Method for at least partially automatic driving of a motor vehicle (1), characterized in that - a method according to one of claims 9 until 12 is carried out, in which the environment sensor system (1) is mounted on the motor vehicle (1); - A trajectory for the motor vehicle (1) is planned on the basis of the reconstructed data set (9); and - the motor vehicle (1) is driven at least partially automatically according to the trajectory.
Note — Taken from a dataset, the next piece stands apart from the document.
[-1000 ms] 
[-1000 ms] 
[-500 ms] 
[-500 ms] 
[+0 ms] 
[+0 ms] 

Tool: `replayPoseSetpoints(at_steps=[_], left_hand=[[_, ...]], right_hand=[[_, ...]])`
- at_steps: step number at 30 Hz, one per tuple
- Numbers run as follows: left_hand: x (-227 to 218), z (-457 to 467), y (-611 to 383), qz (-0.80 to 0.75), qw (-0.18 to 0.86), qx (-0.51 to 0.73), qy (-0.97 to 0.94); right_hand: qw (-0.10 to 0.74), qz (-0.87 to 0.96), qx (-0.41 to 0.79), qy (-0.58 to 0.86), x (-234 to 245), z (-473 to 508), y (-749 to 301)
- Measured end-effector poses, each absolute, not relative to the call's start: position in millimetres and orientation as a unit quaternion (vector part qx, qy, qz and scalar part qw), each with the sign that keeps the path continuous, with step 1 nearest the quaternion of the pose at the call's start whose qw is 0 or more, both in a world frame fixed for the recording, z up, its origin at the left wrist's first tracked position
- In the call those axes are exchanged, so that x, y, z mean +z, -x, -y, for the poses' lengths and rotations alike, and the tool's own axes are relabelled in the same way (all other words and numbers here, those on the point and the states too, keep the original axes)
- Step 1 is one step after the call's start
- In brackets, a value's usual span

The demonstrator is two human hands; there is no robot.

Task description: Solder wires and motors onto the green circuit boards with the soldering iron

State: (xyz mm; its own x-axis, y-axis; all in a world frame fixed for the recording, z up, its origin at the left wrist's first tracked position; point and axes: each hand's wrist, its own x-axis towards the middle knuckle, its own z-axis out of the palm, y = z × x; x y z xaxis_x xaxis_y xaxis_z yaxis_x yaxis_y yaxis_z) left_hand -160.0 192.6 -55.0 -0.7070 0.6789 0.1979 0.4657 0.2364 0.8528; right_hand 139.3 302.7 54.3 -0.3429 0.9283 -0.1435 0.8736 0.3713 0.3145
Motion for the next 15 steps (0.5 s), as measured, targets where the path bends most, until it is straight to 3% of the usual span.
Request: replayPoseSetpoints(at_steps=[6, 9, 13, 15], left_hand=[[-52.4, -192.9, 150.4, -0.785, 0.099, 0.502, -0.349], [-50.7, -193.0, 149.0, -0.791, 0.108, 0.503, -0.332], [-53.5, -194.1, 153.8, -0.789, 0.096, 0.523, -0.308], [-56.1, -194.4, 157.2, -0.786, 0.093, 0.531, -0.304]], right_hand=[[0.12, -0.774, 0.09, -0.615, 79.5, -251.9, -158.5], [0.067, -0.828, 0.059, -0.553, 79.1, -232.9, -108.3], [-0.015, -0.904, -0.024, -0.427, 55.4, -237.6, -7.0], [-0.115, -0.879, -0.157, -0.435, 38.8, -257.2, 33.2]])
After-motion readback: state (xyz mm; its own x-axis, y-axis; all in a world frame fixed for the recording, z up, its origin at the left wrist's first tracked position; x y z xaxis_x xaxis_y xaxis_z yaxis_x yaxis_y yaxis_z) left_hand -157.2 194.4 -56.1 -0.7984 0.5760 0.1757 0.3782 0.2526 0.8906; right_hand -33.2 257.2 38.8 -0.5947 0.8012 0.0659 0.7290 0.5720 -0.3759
Electronic vehicle guidance system containing a computing unit (3), a memory unit (5) that stores a trained artificial neural network (10), and an environment sensor system (4) that is set up to generate a sensor data set (8) that represents a current environment of the surroundings sensor system (4), characterized in that - the trained artificial neural network (10) is designed as a variation autoencoder which contains an encoder module (6) and a decoder module (7); and - the computing unit (3) is set up to - apply the trained artificial neural network (10) to the sensor data set (8) in order to remove a dynamic object (14) in the sensor data set (8), wherein a first feature representation (11a , 11b) is generated by applying the encoder module (6) to the sensor data set (8) and a reconstructed data set (9) is generated by the decoder module (7) depending on the first feature representation (11a, 11b); - to plan a trajectory for the motor vehicle (1) based on the reconstructed data set (9); and - at least partially automatically generate one or more control signals for driving a motor vehicle (1) according to the trajectory.

Computer program product comprising - first instructions which, when executed by a computer system, cause the computer system to perform a computer-implemented method according to any one of Claims 1 until 8th to perform; and/or - second commands which, when sent by an electronic vehicle guidance system (2). Claim 14 are executed, cause the electronic vehicle guidance system (2), a computer-implemented method according to one of Claims 1 until 8th or a method according to any of claims 9 until 13 to execute.